Logo Questions Linux Laravel Mysql Ubuntu Git Menu
 

Typescript compilation speed - trying to workaround but stuck at merging

Tags:

typescript

I have been using Typescript over the last 3 months to create very complex CRUD applications. The compile-time safety offered by Typescript has provided significant speedups in my work - capturing errors at compile-time is a Godsend, compared to seeing them manifest as exceptions and misbehaviour at run-time.

There's a catch, though.

I have to deal with hundreds of tables, so I am using a custom-built code generator that starts from the DB schema, and automatically generates lots of Typescript files. As long as the schema is small, this works perfectly - but for a very large schema containing hundreds of tables, the compilation time of tsc is becoming an issue - I am seeing compilation times of 15 minutes for a set of 400 files... (as well as the dreaded compilation error of "CALL_AND_RETRY_2 Allocation failed" - that is, out of memory issues...)

So far, I have been using tsc in a Makefile, invoking it with the "tsc --out ..." syntax, that generates a single .js from all my .ts files. I therefore thought that I could solve this problem by doing the build in an incremental fashion: compiling each .ts on its own (that is, passing only one .ts file to tsc at at time) and in the end, concatenating all the generated .js in a single one. This indeed appeared to work - only the changed files need to be recompiled during normal development (and only the initial compilation passes through all of them, and therefore takes a lot of time).

But it turned out that this too, has a problem: in order to make each .ts "standalone-compile-able", I had to add all the relevant dependencies on top - that is, lines like

/// <reference path=...

... on top of each .ts file.

And it turns out that because of these references, the generated .js files contain identical sections, that are repeated across many of them... So when I concatenate the .js files, I get multiple definitions for the same functions, and worse, global scope statements (var global = new ...) repeated!

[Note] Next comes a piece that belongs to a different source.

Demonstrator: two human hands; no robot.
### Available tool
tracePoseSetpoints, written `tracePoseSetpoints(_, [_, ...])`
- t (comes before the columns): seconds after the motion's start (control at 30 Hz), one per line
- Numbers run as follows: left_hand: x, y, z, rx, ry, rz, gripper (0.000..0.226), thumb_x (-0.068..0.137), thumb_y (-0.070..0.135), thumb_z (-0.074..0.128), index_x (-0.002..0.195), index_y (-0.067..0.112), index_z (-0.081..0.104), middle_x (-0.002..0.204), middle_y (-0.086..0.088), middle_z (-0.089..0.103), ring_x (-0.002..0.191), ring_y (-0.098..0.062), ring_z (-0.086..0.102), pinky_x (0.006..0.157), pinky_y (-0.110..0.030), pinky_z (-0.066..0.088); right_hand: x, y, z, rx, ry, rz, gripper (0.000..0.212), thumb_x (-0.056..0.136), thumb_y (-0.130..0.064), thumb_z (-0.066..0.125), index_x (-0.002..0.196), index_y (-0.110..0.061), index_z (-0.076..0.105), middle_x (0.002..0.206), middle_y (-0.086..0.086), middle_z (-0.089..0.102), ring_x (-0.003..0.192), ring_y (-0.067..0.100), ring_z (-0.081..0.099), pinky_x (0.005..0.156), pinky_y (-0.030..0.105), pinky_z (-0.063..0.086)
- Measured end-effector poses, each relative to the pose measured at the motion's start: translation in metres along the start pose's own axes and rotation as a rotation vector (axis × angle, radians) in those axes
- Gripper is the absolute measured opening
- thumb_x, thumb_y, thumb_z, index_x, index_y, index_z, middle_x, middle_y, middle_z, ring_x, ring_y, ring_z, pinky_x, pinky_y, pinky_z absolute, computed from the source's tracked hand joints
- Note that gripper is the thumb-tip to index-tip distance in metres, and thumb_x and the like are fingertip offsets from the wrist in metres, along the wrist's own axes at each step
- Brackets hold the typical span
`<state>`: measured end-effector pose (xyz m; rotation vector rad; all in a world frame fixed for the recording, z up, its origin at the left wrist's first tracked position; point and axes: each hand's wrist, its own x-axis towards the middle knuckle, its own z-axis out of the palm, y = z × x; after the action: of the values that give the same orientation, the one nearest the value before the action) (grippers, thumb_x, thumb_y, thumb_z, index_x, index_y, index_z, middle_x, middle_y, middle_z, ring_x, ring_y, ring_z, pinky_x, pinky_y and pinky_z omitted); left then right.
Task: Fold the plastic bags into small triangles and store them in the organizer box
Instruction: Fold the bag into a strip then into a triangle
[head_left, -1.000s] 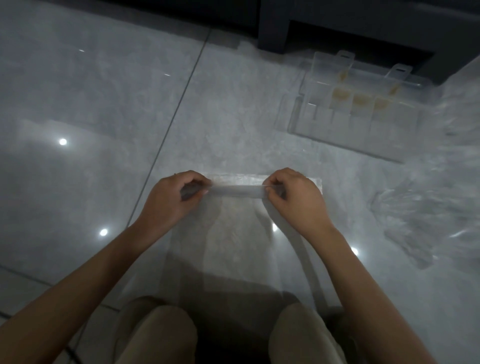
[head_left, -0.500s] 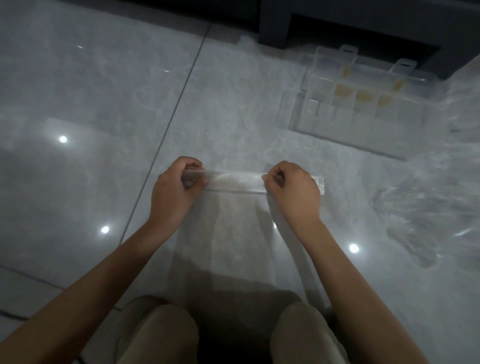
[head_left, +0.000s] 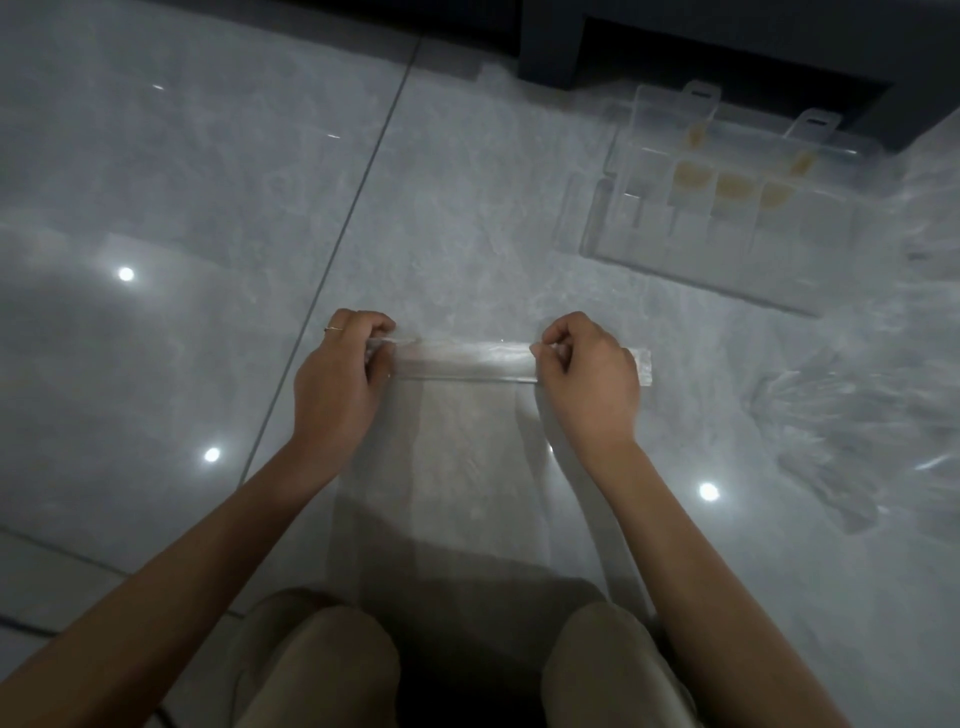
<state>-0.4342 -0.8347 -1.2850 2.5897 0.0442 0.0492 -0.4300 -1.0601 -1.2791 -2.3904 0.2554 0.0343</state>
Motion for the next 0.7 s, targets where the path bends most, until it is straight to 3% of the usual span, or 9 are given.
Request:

I therefore need a way to somehow intelligently "merge" the generated .js files, to avoid seeing replicated function definitions...

Is there some way to do that merge in a smart manner, avoiding repetitions? Or maybe some other way to accelerate the compilation?

Any suggestions most welcome... The tsc compilation speed is 30-100x slower than normal compilers - it is really a blocking point now.

UPDATE, 2 days later

Basarat (see his answer below) helped me apply his solution in my project. It turns out that even though his solution works perfectly with small and average sized projects, with mine I got the dreaded "FATAL ERROR: CALL_AND_RETRY_2 Allocation failed - process out of memory" error - which is the same error I get when I use "tsc --out ...".

In the end, my Makefile-based solution is the only thing that worked - doing it like this:

%.js:   %.ts
    @UPTODATE=0 ;                                                          \
    if [ -f "$<".md5 ] ; then                                              \
            md5sum -c "$<".md5 >/dev/null 2>&1 && {                        \
                    UPTODATE=1 ;                                           \
            } ;                                                            \
    fi ;                                                                   \
    if [ $$UPTODATE -eq 0 ] ; then                                         \
            echo Compiling $<  ;                                           \
            tsc --sourcemap --sourceRoot /RevExp/src/ --target ES5 $< || { \
                    rm $@ "$<".md5 ;                                       \
                    exit 1 ;                                               \
            } ;                                                            \
            md5sum "$<" > "$<".md5 ;                                       \
    fi

...which does two things: it uses MD5 checksums to figure out when to actually perform a compilation, and it does the compilation in a "standalone" manner (i.e. without tsc's "--out" option).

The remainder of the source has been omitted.